The episode was directed by John Aoshima and Jansen Yee, and written by Eric Weinberg. Despite being one of the main characters, Hayley does not appear in this episode. In addition to the regular cast, Sandra Oh guest starred as Toshi's mother. Oh reprised her role from the episode "Weiner of Our Discontent". Actress Lisa Edelstein reprised her role as Shari, having previously voiced that part in "Phantom of the Telethon" from season four. Edelstein also had a smaller part in the season seven premiere "100 A.D." Recurring voice actors Curtis Armstrong, Daisuke Suzuki and Eddie Kaye Thomas reprised their roles as Snot, Toshi and Barry respectively. Kevin Michael Richardson made a minor appearance in the episode as the lead serial killer.

==Reception==
"Best Little Horror House in Langley Falls" was broadcast on November 7, 2010, as a part of an animated television night on Fox, and was preceded by an episode of MacFarlane's show Family Guy. It was watched by 6.30 million viewers in its original airing, according to Nielsen ratings, despite being aired simultaneously as Desperate Housewives on ABC, The Amazing Race on CBS and Sunday Night Football on NBC. The episode also acquired a 2.9 rating in the 18–49 demographic, finishing fourth in its timeslot. In total viewership, the episode was up 17.5% from the previous episode, "Son of Stan", which aired on October 10, 2010 and had a viewership of 5.36 million.
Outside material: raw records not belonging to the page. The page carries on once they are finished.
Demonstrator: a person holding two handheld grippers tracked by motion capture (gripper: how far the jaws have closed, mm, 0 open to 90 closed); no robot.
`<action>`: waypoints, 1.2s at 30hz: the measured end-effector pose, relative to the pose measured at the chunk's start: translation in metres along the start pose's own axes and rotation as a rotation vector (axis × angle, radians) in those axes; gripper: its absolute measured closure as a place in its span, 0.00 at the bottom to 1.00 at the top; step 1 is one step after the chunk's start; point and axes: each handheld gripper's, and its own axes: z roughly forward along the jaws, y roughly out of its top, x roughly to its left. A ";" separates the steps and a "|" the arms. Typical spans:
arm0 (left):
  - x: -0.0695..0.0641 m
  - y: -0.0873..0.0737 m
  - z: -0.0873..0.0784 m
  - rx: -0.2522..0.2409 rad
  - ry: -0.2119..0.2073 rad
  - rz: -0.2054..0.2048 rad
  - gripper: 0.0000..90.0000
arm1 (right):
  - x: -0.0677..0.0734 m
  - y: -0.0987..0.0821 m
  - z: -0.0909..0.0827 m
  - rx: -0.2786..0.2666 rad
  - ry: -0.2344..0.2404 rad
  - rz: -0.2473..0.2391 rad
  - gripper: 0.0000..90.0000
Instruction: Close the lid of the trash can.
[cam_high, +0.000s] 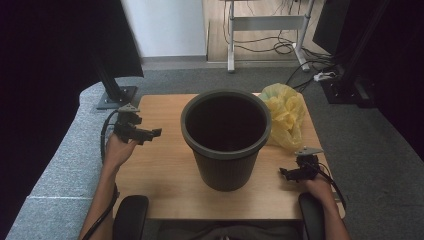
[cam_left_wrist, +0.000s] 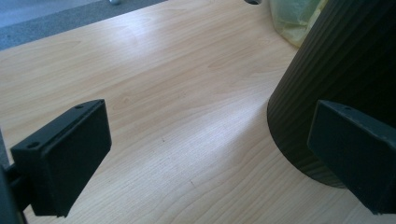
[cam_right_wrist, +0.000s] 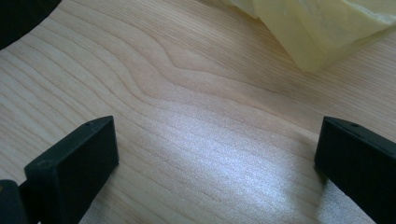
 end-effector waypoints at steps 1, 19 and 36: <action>0.000 -0.002 0.002 -0.001 0.001 0.002 0.00 | 0.000 0.000 0.000 0.000 0.000 0.000 0.00; -0.002 -0.029 0.032 0.011 -0.009 0.004 0.00 | 0.000 0.000 0.000 0.000 0.001 0.000 0.00; -0.009 -0.053 0.066 0.024 -0.034 -0.007 0.00 | 0.000 0.000 0.000 0.000 0.001 0.001 0.00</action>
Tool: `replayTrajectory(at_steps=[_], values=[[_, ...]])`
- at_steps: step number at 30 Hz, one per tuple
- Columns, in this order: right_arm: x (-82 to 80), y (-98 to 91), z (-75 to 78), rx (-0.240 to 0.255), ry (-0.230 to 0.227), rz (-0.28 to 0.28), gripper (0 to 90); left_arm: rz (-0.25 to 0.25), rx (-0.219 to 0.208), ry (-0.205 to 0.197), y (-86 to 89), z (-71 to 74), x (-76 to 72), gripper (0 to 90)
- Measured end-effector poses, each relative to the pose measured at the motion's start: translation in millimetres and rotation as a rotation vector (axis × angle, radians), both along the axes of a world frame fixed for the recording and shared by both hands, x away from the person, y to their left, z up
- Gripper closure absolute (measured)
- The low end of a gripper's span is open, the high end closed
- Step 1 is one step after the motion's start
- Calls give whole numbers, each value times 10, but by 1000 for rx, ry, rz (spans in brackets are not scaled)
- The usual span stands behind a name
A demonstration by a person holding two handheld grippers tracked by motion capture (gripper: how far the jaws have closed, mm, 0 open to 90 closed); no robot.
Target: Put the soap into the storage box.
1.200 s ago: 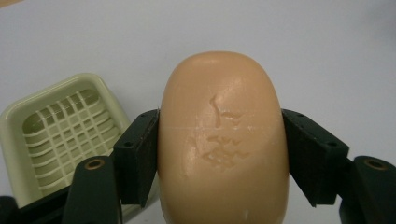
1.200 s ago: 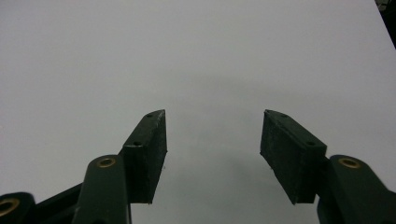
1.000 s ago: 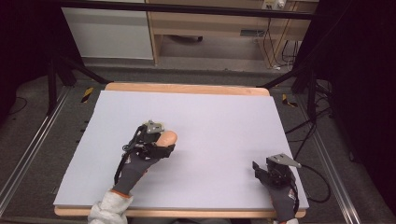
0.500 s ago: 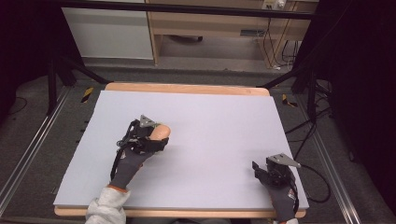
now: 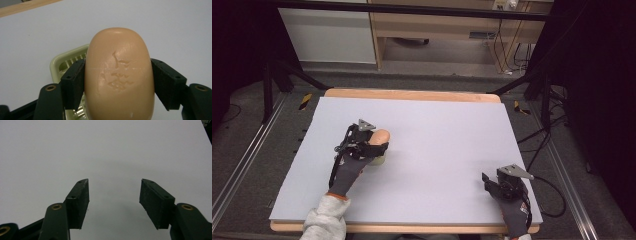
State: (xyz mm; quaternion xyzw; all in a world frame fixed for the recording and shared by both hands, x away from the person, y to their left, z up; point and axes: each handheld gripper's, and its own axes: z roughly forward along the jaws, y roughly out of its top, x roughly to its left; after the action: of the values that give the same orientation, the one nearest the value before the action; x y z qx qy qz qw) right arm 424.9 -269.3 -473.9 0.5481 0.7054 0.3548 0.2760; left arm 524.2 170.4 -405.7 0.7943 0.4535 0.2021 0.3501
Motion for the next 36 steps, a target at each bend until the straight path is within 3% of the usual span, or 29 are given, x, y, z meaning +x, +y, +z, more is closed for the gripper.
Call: replayTrajectory(at_steps=[20,36], values=[[5,2,-6,-6,3,1,406,59,16,33,141,-193,158,316],[5,1,-9,-2,3,-2,406,68,44,60,157,-322,212,316]])
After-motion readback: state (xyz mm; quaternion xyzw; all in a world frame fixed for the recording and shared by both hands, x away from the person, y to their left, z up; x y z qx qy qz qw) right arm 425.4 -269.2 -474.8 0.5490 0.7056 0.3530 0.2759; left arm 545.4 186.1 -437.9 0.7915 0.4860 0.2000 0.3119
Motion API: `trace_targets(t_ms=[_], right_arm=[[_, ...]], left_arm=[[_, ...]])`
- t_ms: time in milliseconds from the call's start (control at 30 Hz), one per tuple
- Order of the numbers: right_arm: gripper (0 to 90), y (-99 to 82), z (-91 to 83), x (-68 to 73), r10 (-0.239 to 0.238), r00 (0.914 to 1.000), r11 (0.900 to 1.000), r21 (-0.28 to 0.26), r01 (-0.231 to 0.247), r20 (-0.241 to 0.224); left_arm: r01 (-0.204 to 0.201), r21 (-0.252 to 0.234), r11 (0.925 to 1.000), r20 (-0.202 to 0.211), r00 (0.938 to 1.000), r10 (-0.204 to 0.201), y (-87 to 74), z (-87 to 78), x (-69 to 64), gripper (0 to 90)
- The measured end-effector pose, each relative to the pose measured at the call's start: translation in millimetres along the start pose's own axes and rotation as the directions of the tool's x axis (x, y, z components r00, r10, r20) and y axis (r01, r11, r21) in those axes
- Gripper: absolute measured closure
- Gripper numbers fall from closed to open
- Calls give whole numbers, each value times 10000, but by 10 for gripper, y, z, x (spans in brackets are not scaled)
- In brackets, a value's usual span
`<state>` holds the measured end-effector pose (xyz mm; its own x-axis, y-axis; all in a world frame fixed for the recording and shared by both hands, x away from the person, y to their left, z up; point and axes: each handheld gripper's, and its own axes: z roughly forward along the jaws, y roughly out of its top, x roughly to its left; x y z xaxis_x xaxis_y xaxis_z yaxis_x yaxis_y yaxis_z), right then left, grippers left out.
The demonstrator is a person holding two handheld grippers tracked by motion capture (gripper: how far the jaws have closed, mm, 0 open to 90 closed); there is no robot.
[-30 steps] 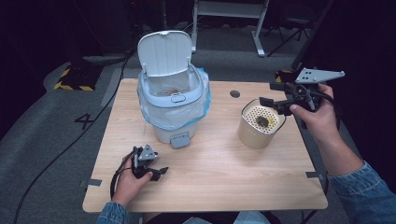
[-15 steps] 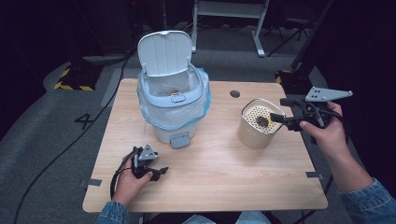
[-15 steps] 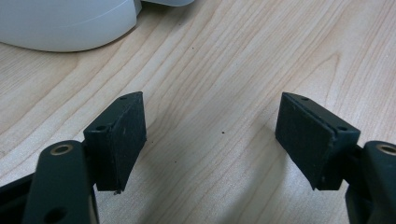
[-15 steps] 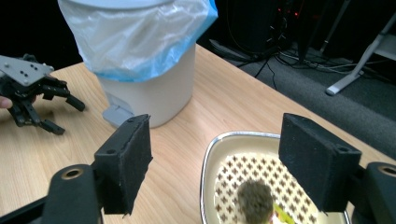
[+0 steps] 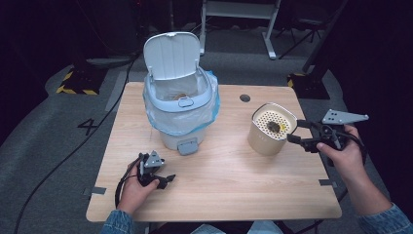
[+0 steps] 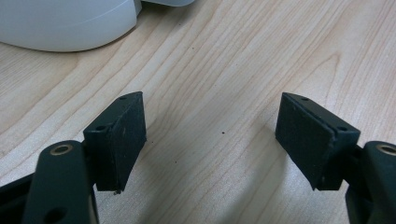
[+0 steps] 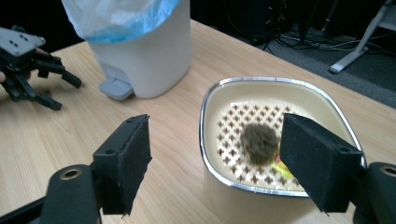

The episode received generally positive reviews from television critics. Jason Hughes of TV Squad wrote a mixed review of the episode and noted that "[t]hey should have kept the focus more completely on the holiday, though maybe [Seth] MacFarlane was worried he'd said about all he could about Halloween in three back-to-back episodes." Hughes compared the episode to "horror movies of the old" and said that the episode's "imagination is far better than anything [that] can be seen on television." In a simultaneous review of the episodes of The Simpsons, The Cleveland Show and Family Guy that preceded the episode, Emily VanDerWerff of The A.V. Club wrote: "As always, it fell to American Dad to try to prop up the rest of the night, and fortunately, the episode was capable of doing so. ... This wasn't the strongest American Dad ever, but it had some very funny bits and a coherent storyline that didn't try too hard to shock." She gave the episode a B+, the highest grade of the night, higher than The Cleveland Show episode "It's the Great Pancake, Cleveland Brown", The Simpsons episode "Treehouse of Horror XXI", and Family Guy episode "Halloween on Spooner Street".